Fredrik Erixon / Sep 2014
Karel De Gucht, the European Commissioner for Trade. Photo: European Union 2014
Who could have imagined a year ago that the then nascent negotiations for a Transatlantic Trade and Investment Partnership (TTIP) would draw the ire of more than 100 000 actors, filing responses in a European Commission consultation on Investor-State Dispute Settlement provisions? Yet here we are – with Europe now embroiled in a debate about investment protection like the one about a Multilateral Agreement on Investment (MAI) in the mid-to-late 1990s, an initiative that failed amid strong and coordinated campaigns from NGOs.
The new campaign may or may not pressure the EU to take ISDS off the negotiation table. But it masks a more important discussion: are Bilateral Investment Treaties (BITs) fit for purpose – to help resolving disputes between investors and states in an efficient, fair and non-politicised manner?
One of the bigger cases in the past years – involving the expropriation by the Argentinean government of Repsol’s majority stake in energy firm YPF – was settled earlier this year. It is an interesting case and offers several lessons for Europe and others that want the system of international investment arbitration to improve.
The case started two years ago when the Argentinean government fast-pedalled a bill to allow for the nationalisation of the shares in energy firm YPF owned by Repsol. The government expropriated Repsol’s assets and denied the company compensation. In the settlement, the parties agreed that Repsol will receive compensation while both parties agree to end the litigation around Repsol’s previous majority stake in YPF and Argentina’s expropriation.
The “Repsol case” is in some ways typical for the body of BIT cases that has been arbitrated in international tribunals. It concerned a sector, energy, and a country, Argentina, that both represent a disproportionate number of the past disputes. Like many other arbitration cases, it was settled before a tribunal had ruled on the dispute.
But the case was in other ways different.
First, the amount concerned was higher than usual in arbitration cases. Very few cases are based on claims of ten billion US dollar or higher – and hardly any award or settlement has reached such levels. The value of Repsol’s shares was not only substantial but also likely to increase as YPF was sitting on shale reserves in Vaca Muerta, the shale-rich field in Patagonia that was discovered shortly before the nationalisation.
Second, Repsol’s shares in YPF (and not shares held by others) were confiscated. The government offered no compensation to Repsol and rather invented a story about alleged mismanagement of the firm to justify the uncompensated nationalisation. The usual way is that a government offers compensation in cases of direct expropriation.
Third, the nationalisation followed a pattern of a general drive towards economic nationalism in Argentina. It was not an isolated example of disrespecting rules of international commerce. In the past years, Argentina has increasingly deployed protectionist measures and found itself in conflicts with other countries and organisations like the International Monetary Fund because of its refusal to follow agreed international economic rules.
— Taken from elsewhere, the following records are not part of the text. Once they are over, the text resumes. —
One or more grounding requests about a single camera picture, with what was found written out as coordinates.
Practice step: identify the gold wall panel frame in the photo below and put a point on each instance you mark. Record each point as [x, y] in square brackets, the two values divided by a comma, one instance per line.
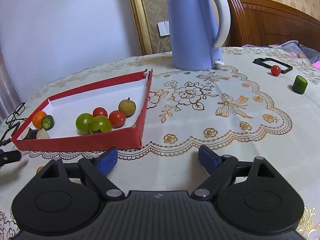
[147, 14]

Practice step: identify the green cucumber chunk right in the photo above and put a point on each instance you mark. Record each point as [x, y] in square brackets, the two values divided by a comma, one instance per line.
[300, 84]

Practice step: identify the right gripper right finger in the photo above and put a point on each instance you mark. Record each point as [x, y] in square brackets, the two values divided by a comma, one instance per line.
[220, 170]

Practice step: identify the wooden headboard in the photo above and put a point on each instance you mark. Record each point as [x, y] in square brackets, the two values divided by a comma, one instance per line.
[266, 22]

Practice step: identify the white wall switch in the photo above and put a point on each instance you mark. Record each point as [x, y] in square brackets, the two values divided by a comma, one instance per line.
[163, 28]

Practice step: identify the orange mandarin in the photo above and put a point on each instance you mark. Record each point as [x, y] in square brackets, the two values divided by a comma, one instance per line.
[37, 119]

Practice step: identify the dark sugarcane piece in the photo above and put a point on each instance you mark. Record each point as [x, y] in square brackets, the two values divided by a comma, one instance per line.
[42, 134]
[29, 133]

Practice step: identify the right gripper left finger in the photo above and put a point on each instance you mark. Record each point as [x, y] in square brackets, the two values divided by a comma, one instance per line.
[95, 171]

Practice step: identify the pink bedding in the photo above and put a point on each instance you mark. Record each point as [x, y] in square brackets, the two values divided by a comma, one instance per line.
[300, 51]

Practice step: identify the small black frame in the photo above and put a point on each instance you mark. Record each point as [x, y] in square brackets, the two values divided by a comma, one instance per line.
[268, 63]

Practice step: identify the dark sugarcane piece in box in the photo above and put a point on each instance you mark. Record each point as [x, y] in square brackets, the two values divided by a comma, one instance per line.
[42, 134]

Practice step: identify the blue electric kettle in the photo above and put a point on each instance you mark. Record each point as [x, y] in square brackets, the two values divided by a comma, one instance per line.
[198, 29]

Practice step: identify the brown longan fruit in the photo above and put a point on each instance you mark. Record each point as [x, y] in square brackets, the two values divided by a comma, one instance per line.
[39, 169]

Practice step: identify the red cherry tomato in box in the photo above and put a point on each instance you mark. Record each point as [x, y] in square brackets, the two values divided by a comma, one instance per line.
[117, 118]

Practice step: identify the red shallow cardboard box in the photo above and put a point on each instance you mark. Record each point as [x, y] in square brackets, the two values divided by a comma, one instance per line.
[65, 107]

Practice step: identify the black eyeglasses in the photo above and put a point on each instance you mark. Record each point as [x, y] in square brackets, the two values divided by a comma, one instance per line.
[13, 122]

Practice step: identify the green cucumber piece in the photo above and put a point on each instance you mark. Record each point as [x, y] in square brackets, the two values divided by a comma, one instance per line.
[47, 122]

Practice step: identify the longan in box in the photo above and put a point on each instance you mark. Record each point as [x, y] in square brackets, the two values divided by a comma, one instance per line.
[127, 106]

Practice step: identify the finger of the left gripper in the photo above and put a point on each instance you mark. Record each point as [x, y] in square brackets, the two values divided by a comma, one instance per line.
[9, 157]

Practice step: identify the pink curtain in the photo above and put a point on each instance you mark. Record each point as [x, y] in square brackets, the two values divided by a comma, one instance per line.
[9, 97]

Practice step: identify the green tomato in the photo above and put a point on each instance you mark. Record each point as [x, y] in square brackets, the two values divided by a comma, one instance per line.
[100, 124]
[83, 122]

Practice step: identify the red cherry tomato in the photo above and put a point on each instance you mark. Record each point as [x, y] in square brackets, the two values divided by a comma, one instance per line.
[100, 111]
[117, 118]
[275, 70]

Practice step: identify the red cherry tomato by frame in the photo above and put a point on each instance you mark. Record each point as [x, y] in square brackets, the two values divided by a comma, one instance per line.
[275, 70]
While in some instances unique, the “Repsol case” is also a harbinger of future problems in the field of investment. Disputes usually occur in selected sectors – many of which are under heavy influence of political decisions or patronage. As the trend of progressive reforms to open up countries to commerce and subject them to rules have stalled in the past years the world is moving into an age where political interference in matters of foreign investments is likely to grow. There are several recent examples of how governments increasingly intrude in matters of FDI (in Europe, the politics around Pfizer’s bid on Astra Zeneca and General Electric’s bid on Alstom spring to mind). The general trend of trade and investment is like a replay of murky, creeping protectionism a la the 1970s: it is not an aggressive but slow erosion of the conditions for foreign investment.
The alternative to dispute resolution under a BIT can be legal recourse through national courts, but that is often not an option if we consider the body of BIT cases that has been arbitrated. The “Repsol case” is a good example of the value of BIT arbitration when local courts simply cannot be used. In this case, the investor could immediately after the confiscation begin to focus on a legal structure to resolve the disputes. As the politics around the dispute soured, the existence of a BIT proceeding offered both parties a structured way to arbitrate a resolution.
There are two other issues with the alternative approach to arbitration under BITs. First, the BIT model is based on the idea that countries are not obliged to change their laws in order to fit with the conditions of a BIT, e.g. principles on non-discrimination and national treatment. BITs offer recourse to arbitration but cannot instruct countries to change laws. The alternative to the BIT approach is to move towards a WTO model of investment protection, but such a model is hardly what the NGO campaigners desire because it would imply tougher restrictions on what policies that governments can chose.
Second, the idea that there should be no international agreements at all offering recourse to dispute settlement is highly likely to lead to greater politicisation of investment. That was the system the world had before – and it was based on gunboat diplomacy where stronger states and investors won, even if they were in the wrong. And it is here that many of the NGOs campaigning against ISDS go wrong. The alternative to BITs or other international agreements on investment is not that the world stops handling investment disputes. They will still occur – but without a legal system to address them, power will rule.